I kept going back to Maria. Once upon a time, in another lifetime, she and I, and usually the kids, used to spend all of our Sundays together. Sometimes, we’d hang out in bed until noon, then we’d get dressed up and maybe go splurge for brunch. There wasn’t much that Maria and I didn’t do together. Every night I came home from work as early as I could manage. Maria did the same. There was nothing either one of us wanted to do more. She had gotten me over my wounds after I wasn’t widely accepted in private practice as a psychologist. She had nursed me back to some kind of balance after a couple of years of too much cutting up and catting around with Sampson and a few other single friends, including the fast crowd that played basketball with the Washington Bullets.

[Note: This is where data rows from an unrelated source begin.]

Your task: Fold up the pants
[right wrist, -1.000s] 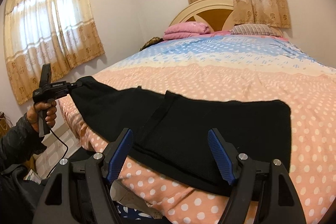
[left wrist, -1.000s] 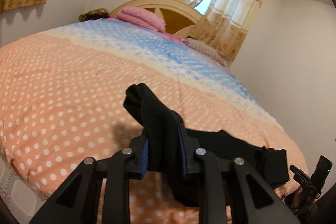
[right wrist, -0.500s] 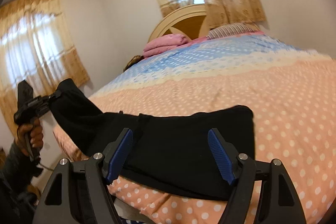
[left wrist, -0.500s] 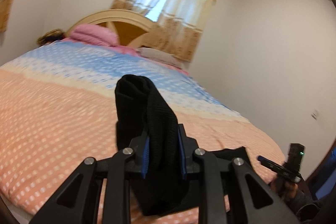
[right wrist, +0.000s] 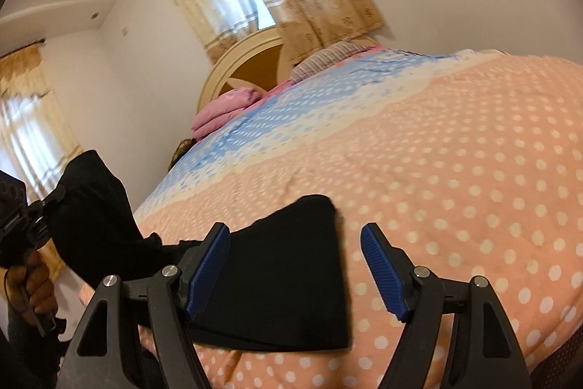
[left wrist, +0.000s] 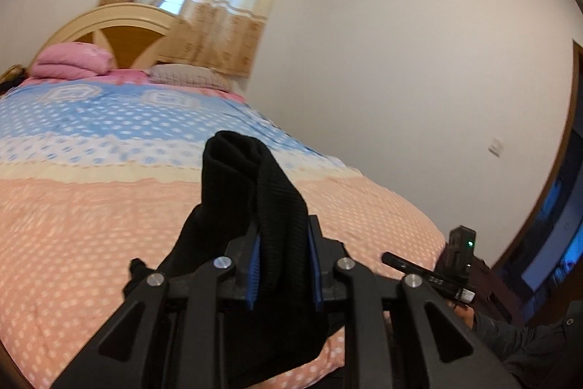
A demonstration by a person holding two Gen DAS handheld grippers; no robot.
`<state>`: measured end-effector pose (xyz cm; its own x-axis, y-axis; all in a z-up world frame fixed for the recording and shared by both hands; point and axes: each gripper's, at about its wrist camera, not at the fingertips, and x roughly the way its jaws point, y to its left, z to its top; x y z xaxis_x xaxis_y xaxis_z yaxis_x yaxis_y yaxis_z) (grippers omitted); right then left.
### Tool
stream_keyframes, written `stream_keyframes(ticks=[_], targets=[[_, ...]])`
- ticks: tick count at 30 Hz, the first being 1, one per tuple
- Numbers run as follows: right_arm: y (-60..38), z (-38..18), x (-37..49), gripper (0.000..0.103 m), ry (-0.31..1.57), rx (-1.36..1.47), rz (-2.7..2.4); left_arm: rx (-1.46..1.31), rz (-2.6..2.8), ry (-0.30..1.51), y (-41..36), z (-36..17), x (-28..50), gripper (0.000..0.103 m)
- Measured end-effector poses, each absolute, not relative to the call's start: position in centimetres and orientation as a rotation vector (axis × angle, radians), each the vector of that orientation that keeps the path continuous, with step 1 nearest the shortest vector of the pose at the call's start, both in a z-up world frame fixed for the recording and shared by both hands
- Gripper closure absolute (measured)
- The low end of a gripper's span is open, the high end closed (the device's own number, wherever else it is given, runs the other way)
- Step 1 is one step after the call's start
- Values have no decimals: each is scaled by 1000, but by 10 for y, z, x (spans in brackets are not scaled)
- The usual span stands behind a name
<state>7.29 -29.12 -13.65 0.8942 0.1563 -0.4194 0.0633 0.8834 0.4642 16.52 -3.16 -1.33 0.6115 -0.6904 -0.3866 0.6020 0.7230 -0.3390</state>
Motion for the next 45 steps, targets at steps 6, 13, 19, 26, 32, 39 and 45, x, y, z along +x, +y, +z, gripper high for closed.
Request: stream_keyframes(ticks=[6,13,19,26,32,39,45], targets=[[-293,-141,71,27,469,504,21,-121,-805,576,-77,-16,168,80],[-310,-141,64,27,437,553,-50,-46,-846,664,-129,-37,172,80],[-319,-146,65,27,453,594,-80,30,-860,741,-166,-63,178,80],[-321,-148,67,27,459,591,-83,98,-829,781,-195,-89,176,80],[-321,-151,69,27,453,587,-90,110,-893,752,-210,-84,157,78],[-309,-136,63,27,414,519,-83,156,-855,587,-186,-57,122,39],[-250,-103,57,27,363,277,69,55,-682,595,-127,-70,143,38]])
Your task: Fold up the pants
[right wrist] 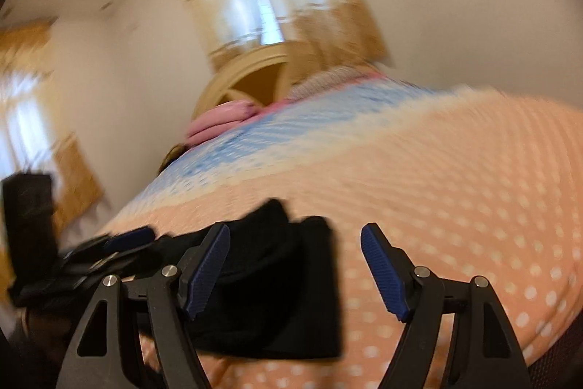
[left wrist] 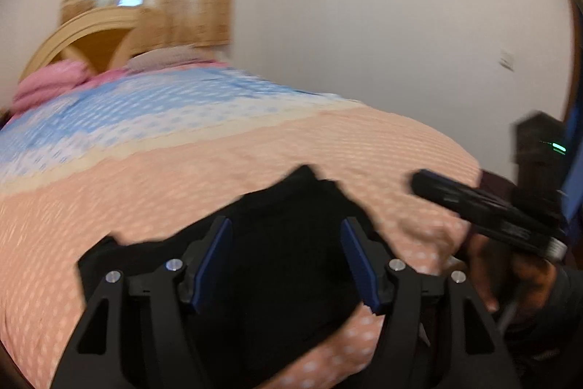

Maria pulled me back to some kind of sanity, and I treasured her for it. Maybe it would have gone on like that forever. Or maybe we would have split up by now. Who knows for certain? We never got the chance to find out.
One night she was late coming home from her social work job. I finally got the call, and rushed to Misericordia Hospital. Maria had been shot. She was in very bad shape was all they would tell me over the phone.
I arrived there a little past eight. A friend, a patrolman I knew, sat me down and told me that Maria was dead by the time they got her to the hospital. It had been a ride-by shooting outside the projects. No one knew why, or who could have done the shooting. We never got to say goodbye. There was no preparation, no warning at all, no explanation.
The pain inside was like a steel column that extended from the center of my chest all the way up into my forehead. I thought about Maria constantly, day and night. After three years, I was finally beginning to forget. I was learning how.
I was lying in bed, in a peaceful and resigned state, when Damon came in to the room as if his hair were on fire.
“Hey, Daddy. Hey, Daddy, you awake?”
“What’s wrong?” I asked, absolutely hating the sound of those words lately. “You look like you just saw Vanilla Ice on our front porch.”